A new movie hits theatres around the country on February 22nd and it looks guaranteed to be another knockout in the collection of eye opening stories about the results of the so-called "drug war" and incarceration. But there's a twist to this one.
Here's the sexy action-flick poster which shows Dwayne Johnson. He stars as John Matthews, a man hit hard when his teenage son is wrongfully ensnared in a drug bust and threatened with a terrifying 10-30 years in federal prison (Oh,by the way that's standard under the US government’s crazy minimum drug sentencing laws.) For Matthews who wants to help his son, the only option is to “snitch.” In this case that means becoming an informant. But across the country this "helpfulness" can take the shape of different Catch-22s but the new reality is that informants have become a part of prosecutorial strategy.
In Snitch, A deal is eventually made; a politically ambitious federal prosecutor played by the always amazing Susan Sarandon gets the deal. Things turn ugly when Matthew become an undercover informant and infiltrates a drug cartel, risking his family and his life.
Some of the facts about informants and mandatory minimums might surprise you. On this website, developed to get people involved with the issues, you'll discover:
►"45% of people on death row are there because of a lying informant."

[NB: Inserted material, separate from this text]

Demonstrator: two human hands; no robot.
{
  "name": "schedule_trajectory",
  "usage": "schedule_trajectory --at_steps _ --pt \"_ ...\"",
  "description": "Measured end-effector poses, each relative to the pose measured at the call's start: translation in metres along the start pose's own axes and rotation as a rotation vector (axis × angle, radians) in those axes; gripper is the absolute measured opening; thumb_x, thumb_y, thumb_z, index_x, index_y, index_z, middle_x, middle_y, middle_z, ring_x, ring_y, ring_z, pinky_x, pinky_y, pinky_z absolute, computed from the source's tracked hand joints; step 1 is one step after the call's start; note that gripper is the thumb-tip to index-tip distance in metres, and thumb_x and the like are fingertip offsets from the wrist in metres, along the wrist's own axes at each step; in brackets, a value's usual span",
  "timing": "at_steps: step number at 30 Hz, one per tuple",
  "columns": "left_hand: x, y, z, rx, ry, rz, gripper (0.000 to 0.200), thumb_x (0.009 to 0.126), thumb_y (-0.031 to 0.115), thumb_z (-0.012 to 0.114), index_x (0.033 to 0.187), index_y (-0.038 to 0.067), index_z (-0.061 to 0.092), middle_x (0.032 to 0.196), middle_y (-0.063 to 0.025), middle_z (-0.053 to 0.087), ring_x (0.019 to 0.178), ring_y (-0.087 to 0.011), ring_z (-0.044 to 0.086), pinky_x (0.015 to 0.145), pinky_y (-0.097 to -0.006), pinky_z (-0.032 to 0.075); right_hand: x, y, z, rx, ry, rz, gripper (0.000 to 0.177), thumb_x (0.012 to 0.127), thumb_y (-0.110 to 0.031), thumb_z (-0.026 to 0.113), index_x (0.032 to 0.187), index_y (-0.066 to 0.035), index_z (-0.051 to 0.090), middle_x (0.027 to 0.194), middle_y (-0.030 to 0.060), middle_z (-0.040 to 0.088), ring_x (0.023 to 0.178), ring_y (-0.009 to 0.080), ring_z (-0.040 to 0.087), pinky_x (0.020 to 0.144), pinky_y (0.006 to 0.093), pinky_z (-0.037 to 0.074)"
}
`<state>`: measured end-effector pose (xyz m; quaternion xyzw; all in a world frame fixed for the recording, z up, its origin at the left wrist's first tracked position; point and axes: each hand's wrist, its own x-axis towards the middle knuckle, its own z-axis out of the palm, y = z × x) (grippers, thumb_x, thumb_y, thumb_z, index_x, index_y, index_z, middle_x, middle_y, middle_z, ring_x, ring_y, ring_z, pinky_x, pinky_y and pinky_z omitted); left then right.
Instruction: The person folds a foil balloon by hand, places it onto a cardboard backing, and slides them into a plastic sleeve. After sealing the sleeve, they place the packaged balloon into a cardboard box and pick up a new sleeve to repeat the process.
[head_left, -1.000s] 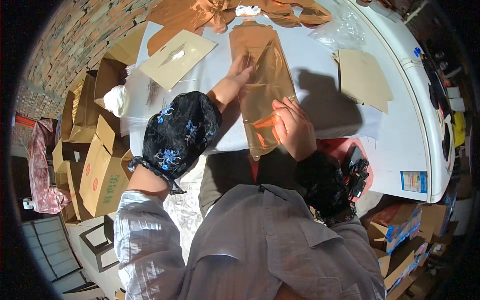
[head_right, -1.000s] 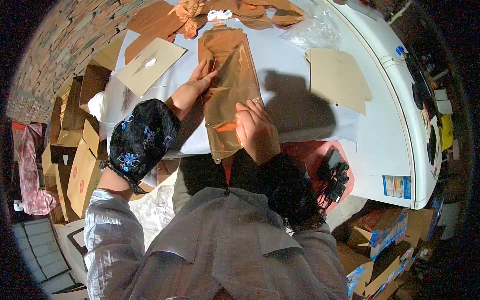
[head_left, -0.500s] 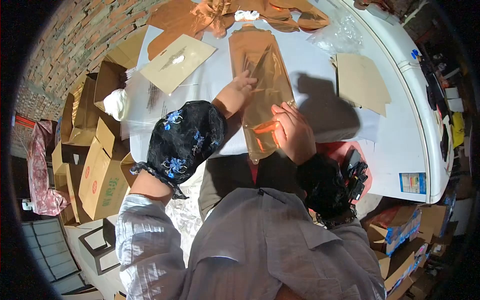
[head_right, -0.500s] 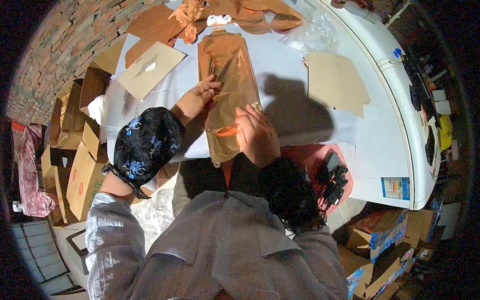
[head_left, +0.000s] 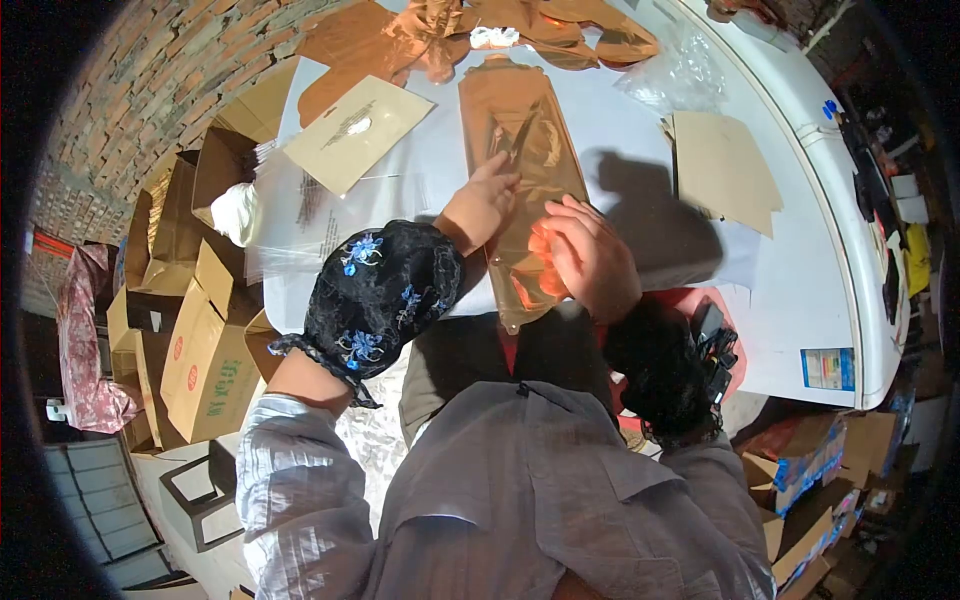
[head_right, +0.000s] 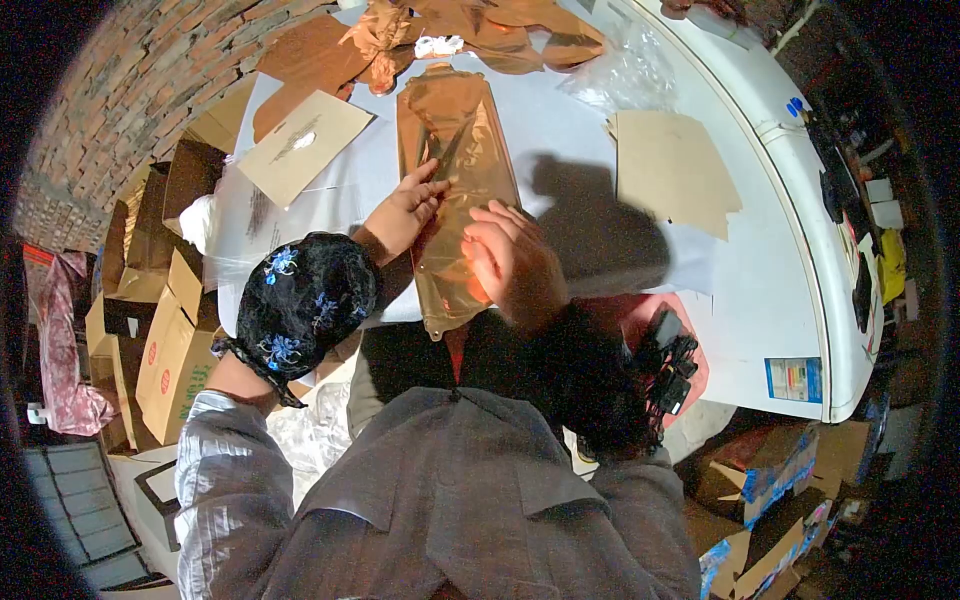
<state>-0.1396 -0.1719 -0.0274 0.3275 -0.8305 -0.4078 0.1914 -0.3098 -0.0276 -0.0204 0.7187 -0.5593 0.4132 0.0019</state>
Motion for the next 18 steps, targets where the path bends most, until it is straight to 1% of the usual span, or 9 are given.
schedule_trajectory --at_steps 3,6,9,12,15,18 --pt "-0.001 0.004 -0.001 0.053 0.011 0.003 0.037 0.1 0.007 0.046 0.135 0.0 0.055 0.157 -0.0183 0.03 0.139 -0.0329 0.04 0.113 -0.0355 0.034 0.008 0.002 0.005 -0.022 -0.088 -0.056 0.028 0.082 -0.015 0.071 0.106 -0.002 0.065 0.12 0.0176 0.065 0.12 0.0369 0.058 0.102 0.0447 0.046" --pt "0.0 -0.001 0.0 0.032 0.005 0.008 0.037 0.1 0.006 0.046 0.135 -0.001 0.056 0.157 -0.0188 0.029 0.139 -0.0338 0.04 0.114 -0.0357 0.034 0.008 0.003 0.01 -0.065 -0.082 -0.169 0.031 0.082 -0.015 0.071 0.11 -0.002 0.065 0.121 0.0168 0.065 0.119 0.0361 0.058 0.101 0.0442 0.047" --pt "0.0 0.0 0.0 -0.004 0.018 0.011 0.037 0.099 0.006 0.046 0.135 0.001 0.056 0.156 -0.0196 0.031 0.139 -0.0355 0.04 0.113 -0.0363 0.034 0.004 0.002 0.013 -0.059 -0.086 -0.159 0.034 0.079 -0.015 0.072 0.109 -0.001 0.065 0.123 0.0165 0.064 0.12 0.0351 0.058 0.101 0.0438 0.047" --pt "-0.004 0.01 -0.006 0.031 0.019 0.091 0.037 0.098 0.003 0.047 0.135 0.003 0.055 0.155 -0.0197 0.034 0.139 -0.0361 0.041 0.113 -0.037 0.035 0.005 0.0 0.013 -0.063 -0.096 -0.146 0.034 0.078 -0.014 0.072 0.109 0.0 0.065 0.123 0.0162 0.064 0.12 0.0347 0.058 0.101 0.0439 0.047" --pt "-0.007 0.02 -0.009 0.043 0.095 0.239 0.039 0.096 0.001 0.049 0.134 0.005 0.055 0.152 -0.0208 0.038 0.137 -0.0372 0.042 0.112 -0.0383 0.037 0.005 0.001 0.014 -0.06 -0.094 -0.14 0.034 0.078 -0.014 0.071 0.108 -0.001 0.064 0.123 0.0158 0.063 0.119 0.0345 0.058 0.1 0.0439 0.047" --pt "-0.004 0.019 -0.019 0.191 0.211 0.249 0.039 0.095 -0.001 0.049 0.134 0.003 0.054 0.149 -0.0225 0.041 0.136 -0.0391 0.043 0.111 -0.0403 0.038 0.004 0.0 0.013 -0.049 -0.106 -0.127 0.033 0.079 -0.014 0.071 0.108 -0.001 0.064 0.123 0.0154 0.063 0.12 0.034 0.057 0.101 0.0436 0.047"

Molly Gill, from Families Against Mandatory Minimums (FAMM) writes a very convincing editorial about the wrongfully convicted, and here she says:
►"In 2010 alone, nearly one out of five federal offenders facing a mandatory sentence escaped it because they informed on others."
►The problem isn't snitching, per se, it's mandatory minimums which encourage desperate deals. We need to get rid of them once and for all.
►"Mandatory minimum sentences require so much time in prison—five, ten, 15, 20 years…—that they can easily scare defendants into saying anything, true or not, to catch a break. Desperate defendants can finger the innocent or lie under oath, leading to wrongful convictions."
►"Mandatory minimums bar judges from fitting the punishment to the unique facts and circumstances of each case," although they do not keep us safer or reduce crime….They have succeeded in giving the U.S.. the world’s largest prison population, at an annual cost of more than $70 billion."
►Only prosecutors can ask the court to sentence the "snitch" below the mandatory minimum prison sentence required for the crime. This gives prosecutors "enormous—and un-reviewable—power at sentencing."
You can visit the official movie website and watch the trailer and you can tweet about it there with others. But some of the real life stories about snitching are killers. Take for example Timothy Tyler.
Gill tells us that Tyler was a lifelong Grateful Dead fan, an LSD user and a diehard Deadhead. He sold small amounts of LSD to friends and eventually was convicted of two state charges for LSD sales, which resulted in sentences of probation. One of his friends, unbeknownst to Tyler, began working with law officers to set up drug buys in exchange for the promise of a reduced sentence. He asked Tyler to mail his LSD which he did, five times.
Tyler was arrested and pled guilty to drug distribution. At age 24, he was sentenced to life in prison without parole because his two prior drug convictions (for which he did not serve prison time) triggered the federal three-strikes law.
Did he deserve time? Perhaps. But he certainly needed treatment. And he certainly didn't deserve, at age 24, to be given up on so totally by a society that spends billions of dollars to incarcerate drug offenders instead of treat them.